Wilson and Siler will be introduced and take part in a discussion that is free and open to the public from 1:45 to 3 p.m. Friday, Feb. 16, in the Arthur Rubloff Building, Room 150, at the School of Law, 375 E. Chicago Ave.

Jane Raley and Karen Daniel, Center on Wrongful Convictions attorneys who represented Wilson, will lead the discussion, fielding previously submitted questions from students.

The case is illustrative of how mistaken eyewitness identifications frequently are the results of improper or suggestive police procedures, Raley said.

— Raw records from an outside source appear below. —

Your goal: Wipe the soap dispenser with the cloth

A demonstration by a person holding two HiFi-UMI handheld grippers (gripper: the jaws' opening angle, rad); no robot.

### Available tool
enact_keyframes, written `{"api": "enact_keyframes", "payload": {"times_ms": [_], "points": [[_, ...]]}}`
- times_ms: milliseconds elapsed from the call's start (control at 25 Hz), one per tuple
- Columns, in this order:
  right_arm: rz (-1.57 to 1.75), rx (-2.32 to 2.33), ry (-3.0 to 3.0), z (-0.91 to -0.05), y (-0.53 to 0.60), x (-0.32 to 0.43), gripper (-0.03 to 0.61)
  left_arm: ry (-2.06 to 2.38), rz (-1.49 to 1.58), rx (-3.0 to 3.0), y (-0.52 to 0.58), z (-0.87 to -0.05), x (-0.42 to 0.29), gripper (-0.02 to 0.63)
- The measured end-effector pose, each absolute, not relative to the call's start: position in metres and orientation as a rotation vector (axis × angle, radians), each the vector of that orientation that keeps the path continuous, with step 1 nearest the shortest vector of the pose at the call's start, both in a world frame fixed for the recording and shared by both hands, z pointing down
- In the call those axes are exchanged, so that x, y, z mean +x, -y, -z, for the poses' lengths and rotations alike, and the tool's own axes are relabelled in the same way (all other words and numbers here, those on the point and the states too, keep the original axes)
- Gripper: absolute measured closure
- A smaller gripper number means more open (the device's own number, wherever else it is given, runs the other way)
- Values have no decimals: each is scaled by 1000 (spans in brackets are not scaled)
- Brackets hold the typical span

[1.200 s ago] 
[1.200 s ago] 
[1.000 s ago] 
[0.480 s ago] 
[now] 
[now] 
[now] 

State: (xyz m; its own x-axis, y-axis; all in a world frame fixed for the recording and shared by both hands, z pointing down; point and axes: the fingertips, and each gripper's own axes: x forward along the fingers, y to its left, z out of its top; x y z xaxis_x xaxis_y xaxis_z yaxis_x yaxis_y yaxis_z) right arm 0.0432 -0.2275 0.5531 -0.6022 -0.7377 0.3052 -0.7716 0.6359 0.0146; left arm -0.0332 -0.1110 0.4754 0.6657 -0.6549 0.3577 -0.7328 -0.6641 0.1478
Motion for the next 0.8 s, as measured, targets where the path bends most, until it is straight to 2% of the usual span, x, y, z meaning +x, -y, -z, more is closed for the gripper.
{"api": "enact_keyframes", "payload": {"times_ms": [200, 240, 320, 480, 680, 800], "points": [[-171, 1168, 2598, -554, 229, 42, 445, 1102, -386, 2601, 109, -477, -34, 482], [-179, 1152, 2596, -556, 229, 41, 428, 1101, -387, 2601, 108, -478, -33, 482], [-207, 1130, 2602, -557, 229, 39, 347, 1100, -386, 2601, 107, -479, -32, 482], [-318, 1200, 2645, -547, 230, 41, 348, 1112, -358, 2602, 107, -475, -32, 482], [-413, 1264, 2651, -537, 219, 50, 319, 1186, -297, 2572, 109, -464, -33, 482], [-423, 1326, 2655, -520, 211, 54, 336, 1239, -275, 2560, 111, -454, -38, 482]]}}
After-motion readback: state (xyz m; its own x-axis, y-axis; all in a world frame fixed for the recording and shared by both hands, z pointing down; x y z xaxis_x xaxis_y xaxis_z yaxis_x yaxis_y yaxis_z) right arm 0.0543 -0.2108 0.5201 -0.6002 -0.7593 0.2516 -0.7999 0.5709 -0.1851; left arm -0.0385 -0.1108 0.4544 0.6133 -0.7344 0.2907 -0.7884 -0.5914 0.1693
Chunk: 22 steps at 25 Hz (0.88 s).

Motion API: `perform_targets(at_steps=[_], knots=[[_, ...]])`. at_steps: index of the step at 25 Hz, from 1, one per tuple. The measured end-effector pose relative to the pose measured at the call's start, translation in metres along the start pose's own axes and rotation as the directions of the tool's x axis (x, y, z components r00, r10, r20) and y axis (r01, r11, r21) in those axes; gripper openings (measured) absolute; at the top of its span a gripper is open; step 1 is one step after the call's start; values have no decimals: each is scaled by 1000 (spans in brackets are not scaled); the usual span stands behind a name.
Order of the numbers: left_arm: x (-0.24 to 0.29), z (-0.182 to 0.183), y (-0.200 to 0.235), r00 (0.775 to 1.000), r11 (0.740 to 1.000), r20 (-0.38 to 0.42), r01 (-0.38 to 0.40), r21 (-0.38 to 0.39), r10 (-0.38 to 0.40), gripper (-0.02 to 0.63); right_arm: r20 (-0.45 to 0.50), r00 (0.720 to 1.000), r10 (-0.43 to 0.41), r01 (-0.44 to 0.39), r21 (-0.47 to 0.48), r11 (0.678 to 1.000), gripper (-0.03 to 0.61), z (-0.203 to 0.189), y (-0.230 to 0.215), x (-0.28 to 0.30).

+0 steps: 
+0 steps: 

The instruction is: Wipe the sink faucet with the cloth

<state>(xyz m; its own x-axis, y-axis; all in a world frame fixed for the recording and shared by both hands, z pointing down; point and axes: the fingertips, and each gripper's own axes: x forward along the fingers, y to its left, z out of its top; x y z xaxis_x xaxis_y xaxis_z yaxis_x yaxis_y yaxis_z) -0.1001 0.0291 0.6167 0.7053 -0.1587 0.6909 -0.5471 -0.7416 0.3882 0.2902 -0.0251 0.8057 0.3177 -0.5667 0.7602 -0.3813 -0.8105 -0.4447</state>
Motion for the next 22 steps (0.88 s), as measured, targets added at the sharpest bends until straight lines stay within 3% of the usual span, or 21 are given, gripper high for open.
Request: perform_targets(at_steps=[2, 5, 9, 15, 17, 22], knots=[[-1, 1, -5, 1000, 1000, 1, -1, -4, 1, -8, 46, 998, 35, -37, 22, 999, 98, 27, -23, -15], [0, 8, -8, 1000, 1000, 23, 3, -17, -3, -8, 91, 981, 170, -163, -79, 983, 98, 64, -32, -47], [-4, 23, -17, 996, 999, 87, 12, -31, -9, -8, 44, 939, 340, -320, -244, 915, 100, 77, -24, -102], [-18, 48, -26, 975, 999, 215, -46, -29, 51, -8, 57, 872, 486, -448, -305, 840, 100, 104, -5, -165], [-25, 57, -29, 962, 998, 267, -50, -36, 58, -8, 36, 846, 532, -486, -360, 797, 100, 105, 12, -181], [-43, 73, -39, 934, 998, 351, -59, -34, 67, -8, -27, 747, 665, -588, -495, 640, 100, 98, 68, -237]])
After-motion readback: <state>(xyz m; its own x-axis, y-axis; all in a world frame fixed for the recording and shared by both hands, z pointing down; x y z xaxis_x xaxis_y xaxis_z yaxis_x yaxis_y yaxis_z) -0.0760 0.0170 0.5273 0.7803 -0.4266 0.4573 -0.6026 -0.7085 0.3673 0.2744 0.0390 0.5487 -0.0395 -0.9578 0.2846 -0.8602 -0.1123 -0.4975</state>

Ten years ago this month, Siler was attacked by a man with a box cutter at a bus stop. Lying in a hospital recovery room, Siler gave detectives a description of a man in his 20s. The next day police spotted and apprehended Wilson, 41 at the time, at the same bus stop wearing clothes, including a black stocking cap, similar to those the assailant had worn.

Later when detectives showed Siler photos of suspects, she picked the only one wearing a stocking cap, who turned out to be Wilson. After seeing another photo of Wilson, without the cap, and his gray hair, Siler stated that he was too old to be the assailant. But she was ignored. Years later when she was certain that she had made a mistake, she called Wilson's attorneys to help exonerate him.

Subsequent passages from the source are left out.